* [Work order] Please repeat the lines below exactly. Begin with the line containing "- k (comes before" and go on through the line containing "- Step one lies".

* [Given data]
Content starts

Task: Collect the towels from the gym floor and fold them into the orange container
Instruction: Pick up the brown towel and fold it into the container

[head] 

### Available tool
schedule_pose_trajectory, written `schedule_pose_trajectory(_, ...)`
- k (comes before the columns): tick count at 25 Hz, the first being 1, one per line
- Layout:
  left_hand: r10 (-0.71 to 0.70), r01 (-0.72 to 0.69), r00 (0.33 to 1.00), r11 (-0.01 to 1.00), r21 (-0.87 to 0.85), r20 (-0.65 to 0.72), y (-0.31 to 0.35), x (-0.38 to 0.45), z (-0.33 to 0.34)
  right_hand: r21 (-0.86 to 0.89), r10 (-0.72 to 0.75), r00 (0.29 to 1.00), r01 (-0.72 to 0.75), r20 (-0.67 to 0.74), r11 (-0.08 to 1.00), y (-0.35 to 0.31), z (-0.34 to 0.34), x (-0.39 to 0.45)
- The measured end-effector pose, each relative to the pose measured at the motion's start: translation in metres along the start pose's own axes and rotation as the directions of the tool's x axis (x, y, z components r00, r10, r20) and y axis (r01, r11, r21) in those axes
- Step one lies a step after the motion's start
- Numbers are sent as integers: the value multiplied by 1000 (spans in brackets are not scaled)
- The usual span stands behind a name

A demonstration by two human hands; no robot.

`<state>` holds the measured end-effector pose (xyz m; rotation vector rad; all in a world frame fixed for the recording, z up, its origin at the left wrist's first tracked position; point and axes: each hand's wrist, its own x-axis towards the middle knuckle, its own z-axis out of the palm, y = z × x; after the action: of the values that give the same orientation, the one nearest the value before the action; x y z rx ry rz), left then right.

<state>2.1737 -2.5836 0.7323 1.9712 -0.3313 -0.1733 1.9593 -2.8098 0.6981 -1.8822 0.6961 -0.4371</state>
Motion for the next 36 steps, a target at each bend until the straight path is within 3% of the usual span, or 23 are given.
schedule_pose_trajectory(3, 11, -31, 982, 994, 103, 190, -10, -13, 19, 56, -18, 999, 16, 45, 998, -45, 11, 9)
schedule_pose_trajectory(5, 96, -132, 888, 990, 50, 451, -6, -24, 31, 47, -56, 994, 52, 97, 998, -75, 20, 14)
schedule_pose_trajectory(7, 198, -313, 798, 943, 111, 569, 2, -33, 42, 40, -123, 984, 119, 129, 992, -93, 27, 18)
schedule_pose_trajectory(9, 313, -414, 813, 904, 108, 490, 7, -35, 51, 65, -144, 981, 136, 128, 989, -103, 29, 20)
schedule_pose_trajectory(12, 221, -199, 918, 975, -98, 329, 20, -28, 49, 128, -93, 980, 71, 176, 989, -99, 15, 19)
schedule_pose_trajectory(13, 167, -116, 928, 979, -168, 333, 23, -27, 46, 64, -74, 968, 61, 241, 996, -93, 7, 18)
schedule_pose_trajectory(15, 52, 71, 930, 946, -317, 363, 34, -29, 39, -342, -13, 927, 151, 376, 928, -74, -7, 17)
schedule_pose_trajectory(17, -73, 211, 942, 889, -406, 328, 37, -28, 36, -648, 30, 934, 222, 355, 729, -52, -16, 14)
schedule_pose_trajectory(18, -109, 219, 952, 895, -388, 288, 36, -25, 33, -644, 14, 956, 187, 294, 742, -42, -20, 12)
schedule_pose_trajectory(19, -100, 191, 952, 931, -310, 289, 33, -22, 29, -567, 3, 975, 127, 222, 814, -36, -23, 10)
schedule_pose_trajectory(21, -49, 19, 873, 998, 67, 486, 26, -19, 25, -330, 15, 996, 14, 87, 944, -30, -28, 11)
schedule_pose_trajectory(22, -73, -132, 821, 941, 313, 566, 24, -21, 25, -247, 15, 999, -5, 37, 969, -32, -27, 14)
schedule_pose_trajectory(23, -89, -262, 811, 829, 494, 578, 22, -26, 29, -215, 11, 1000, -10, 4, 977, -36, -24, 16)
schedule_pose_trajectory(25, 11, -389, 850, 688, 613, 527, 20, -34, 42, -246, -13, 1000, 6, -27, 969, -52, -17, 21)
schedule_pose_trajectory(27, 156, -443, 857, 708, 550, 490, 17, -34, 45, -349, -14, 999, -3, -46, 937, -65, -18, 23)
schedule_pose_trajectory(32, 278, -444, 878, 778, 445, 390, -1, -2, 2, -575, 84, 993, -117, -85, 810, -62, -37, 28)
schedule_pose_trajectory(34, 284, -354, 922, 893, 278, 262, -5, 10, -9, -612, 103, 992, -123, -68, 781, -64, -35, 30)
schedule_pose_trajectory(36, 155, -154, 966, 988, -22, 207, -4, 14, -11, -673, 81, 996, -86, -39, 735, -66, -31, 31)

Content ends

* [Solution to this problem]
- k (comes before the columns): tick count at 25 Hz, the first being 1, one per line
- Layout:
  left_hand: r10 (-0.71 to 0.70), r01 (-0.72 to 0.69), r00 (0.33 to 1.00), r11 (-0.01 to 1.00), r21 (-0.87 to 0.85), r20 (-0.65 to 0.72), y (-0.31 to 0.35), x (-0.38 to 0.45), z (-0.33 to 0.34)
  right_hand: r21 (-0.86 to 0.89), r10 (-0.72 to 0.75), r00 (0.29 to 1.00), r01 (-0.72 to 0.75), r20 (-0.67 to 0.74), r11 (-0.08 to 1.00), y (-0.35 to 0.31), z (-0.34 to 0.34), x (-0.39 to 0.45)
- The measured end-effector pose, each relative to the pose measured at the motion's start: translation in metres along the start pose's own axes and rotation as the directions of the tool's x axis (x, y, z components r00, r10, r20) and y axis (r01, r11, r21) in those axes
- Step one lies a step after the motion's start

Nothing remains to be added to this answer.